* **About this task**
What is needed here is an exact repetition of the records below, beginning at the line that has "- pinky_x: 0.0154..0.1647" and stopping after the line that has "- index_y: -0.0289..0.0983".

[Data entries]
════
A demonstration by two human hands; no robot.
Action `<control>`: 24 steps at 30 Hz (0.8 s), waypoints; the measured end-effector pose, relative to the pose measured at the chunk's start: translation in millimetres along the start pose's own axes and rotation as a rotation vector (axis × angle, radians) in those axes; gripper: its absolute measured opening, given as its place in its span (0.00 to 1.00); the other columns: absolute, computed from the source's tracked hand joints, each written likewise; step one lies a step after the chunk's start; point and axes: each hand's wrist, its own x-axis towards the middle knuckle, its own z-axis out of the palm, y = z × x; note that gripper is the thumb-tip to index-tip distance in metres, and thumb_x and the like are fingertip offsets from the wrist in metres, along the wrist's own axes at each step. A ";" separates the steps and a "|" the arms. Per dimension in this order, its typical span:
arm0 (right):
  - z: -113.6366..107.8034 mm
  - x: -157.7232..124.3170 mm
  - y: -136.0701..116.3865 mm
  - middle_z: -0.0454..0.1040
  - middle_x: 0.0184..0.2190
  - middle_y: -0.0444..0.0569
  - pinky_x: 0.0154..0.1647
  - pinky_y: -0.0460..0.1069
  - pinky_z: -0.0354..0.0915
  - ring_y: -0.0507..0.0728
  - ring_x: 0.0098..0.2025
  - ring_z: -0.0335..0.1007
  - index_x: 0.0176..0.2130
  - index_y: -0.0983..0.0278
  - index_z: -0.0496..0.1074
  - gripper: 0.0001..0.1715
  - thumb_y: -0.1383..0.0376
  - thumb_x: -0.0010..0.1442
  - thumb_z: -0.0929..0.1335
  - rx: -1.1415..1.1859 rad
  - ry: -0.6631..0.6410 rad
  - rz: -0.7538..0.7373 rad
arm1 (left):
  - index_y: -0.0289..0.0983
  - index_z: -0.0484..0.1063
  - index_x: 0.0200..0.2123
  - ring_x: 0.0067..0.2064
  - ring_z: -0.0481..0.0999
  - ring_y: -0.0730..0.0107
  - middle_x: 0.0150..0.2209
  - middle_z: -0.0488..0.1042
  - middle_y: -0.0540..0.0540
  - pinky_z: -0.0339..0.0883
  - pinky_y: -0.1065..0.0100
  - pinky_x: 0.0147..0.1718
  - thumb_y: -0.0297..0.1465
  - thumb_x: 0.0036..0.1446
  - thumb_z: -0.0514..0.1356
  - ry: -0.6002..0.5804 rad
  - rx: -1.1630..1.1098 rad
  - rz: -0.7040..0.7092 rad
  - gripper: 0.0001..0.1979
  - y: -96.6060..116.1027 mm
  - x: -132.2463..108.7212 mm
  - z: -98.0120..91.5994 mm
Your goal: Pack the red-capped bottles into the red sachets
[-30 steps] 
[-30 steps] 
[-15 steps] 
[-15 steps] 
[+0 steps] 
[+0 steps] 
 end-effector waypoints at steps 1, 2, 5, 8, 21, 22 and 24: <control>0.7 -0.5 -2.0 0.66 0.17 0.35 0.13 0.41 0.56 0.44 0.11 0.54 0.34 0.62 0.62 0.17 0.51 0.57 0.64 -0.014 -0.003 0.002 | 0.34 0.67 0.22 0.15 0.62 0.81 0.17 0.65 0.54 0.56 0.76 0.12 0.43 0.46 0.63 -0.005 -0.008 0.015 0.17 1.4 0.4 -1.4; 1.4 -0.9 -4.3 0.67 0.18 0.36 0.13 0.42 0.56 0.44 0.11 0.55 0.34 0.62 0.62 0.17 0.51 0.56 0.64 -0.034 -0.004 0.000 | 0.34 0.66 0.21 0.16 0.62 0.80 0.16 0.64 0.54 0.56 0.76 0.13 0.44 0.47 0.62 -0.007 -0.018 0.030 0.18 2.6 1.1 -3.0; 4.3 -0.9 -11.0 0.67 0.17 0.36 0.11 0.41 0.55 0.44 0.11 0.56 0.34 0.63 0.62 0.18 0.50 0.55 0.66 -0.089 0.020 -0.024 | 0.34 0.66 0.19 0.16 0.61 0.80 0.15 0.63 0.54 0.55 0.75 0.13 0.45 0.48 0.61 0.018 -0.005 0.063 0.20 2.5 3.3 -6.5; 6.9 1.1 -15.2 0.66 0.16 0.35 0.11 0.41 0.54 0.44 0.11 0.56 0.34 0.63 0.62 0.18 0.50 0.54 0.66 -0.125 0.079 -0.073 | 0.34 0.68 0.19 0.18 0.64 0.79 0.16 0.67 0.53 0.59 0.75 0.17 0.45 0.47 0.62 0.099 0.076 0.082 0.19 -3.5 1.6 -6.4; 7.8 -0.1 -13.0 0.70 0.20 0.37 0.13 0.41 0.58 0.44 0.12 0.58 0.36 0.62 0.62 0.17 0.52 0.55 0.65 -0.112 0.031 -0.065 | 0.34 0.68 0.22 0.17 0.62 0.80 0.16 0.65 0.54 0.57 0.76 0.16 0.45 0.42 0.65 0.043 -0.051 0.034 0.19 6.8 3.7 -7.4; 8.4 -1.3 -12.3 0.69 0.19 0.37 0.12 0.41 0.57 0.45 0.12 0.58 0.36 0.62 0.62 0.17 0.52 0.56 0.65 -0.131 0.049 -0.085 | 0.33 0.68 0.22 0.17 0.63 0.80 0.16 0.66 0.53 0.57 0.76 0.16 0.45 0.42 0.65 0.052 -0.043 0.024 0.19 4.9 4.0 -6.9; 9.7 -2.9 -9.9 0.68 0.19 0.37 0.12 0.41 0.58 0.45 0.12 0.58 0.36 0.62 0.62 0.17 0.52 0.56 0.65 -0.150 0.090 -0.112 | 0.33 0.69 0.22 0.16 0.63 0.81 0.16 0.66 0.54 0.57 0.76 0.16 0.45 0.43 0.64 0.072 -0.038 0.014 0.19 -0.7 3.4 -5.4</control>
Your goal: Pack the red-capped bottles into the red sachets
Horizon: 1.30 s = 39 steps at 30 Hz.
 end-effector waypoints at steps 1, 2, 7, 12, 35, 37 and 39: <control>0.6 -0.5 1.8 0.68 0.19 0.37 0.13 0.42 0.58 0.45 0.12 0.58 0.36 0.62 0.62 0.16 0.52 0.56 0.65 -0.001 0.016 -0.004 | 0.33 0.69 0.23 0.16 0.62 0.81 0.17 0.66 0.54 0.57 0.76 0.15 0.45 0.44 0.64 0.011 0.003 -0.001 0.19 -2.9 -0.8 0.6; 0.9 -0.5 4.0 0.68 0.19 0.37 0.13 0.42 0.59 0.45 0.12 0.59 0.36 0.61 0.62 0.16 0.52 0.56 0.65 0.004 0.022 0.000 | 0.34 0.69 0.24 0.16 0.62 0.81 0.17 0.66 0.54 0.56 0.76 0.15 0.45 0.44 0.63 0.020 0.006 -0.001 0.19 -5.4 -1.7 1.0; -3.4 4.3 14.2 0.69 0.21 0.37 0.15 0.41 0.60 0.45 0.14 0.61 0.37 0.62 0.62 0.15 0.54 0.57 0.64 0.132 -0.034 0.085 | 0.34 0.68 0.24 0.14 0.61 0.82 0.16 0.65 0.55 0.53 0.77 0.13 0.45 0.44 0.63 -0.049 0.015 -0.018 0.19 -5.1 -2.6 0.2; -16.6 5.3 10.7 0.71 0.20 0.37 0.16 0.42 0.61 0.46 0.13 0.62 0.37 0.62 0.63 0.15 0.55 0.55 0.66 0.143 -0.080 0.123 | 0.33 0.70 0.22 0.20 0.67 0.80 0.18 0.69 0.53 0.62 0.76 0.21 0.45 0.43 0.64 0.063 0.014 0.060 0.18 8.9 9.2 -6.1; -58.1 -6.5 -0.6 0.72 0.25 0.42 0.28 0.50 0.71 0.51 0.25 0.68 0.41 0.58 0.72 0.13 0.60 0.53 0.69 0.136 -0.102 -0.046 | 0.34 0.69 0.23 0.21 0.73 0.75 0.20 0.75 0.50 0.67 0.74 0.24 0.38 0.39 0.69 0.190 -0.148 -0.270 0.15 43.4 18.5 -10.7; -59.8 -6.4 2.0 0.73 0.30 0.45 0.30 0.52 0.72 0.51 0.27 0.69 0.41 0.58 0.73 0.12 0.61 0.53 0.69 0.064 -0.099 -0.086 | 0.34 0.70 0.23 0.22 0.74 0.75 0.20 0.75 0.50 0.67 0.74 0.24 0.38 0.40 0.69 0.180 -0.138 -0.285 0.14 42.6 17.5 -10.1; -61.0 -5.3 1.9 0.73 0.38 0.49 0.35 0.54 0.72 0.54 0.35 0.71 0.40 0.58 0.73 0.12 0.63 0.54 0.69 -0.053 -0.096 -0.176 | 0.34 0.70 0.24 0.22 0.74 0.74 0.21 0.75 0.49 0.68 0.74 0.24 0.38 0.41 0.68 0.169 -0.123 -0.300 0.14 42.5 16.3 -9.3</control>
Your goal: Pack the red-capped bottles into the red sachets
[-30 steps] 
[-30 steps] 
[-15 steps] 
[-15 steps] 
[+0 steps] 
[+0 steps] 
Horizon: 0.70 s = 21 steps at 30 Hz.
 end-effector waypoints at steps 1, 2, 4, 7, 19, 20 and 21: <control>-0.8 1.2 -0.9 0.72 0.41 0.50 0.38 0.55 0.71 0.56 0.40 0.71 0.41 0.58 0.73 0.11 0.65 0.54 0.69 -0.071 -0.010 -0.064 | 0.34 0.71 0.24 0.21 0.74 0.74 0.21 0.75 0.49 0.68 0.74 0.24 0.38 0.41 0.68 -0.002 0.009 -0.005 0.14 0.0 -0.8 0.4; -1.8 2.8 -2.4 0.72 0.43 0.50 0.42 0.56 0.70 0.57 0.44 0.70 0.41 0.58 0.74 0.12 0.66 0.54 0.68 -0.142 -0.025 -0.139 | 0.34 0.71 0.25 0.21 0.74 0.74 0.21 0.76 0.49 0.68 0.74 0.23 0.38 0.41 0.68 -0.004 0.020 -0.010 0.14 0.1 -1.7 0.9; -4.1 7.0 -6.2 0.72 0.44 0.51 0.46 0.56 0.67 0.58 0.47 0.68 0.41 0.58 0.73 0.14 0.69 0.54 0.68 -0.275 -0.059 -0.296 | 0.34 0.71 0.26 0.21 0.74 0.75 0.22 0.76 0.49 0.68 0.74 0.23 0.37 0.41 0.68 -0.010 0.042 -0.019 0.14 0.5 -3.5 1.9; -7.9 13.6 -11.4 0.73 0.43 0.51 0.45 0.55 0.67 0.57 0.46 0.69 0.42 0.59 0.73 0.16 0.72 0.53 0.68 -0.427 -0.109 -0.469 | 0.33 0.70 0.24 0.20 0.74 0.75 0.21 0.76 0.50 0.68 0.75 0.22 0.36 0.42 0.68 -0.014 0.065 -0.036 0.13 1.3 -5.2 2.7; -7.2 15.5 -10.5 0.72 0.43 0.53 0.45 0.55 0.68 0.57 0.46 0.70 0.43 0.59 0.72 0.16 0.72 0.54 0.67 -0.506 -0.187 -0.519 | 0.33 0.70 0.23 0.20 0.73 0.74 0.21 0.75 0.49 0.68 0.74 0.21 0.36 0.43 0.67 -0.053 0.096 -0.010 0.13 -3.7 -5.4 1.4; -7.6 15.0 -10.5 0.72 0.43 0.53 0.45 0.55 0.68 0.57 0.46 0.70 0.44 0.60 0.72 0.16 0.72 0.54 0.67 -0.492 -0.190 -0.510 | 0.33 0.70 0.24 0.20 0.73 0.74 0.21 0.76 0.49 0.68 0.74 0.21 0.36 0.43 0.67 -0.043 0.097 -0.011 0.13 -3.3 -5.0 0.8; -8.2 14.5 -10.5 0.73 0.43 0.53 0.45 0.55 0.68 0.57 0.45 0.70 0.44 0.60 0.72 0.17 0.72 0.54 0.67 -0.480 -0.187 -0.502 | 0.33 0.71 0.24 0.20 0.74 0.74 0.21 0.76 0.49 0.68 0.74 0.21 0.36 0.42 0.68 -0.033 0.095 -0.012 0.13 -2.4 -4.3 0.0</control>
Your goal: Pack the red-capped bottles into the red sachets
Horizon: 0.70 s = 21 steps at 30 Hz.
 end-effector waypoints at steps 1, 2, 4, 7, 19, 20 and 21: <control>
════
* **Finished task**
  - pinky_x: 0.0154..0.1647
  - pinky_y: -0.0460..0.1069
  - pinky_z: -0.0354..0.0915
  - ring_y: -0.0507..0.0728
  - ring_x: 0.0098..0.2025
  - ring_z: -0.0335..0.1007
  - index_x: 0.0176..0.2130
  - index_y: -0.0983..0.0278
  - index_z: -0.0496..0.1074
  - gripper: 0.0001..0.1715
  - thumb_y: -0.1383..0.0376
  - thumb_x: -0.0010..0.1442
  - thumb_z: -0.0929..0.1335
  - rx: -1.1415..1.1859 rad
  - ry: -0.6631..0.6410 rad
  - rz: -0.7538..0.7373 rad
arm1 (left):
  - index_y: -0.0289..0.0983

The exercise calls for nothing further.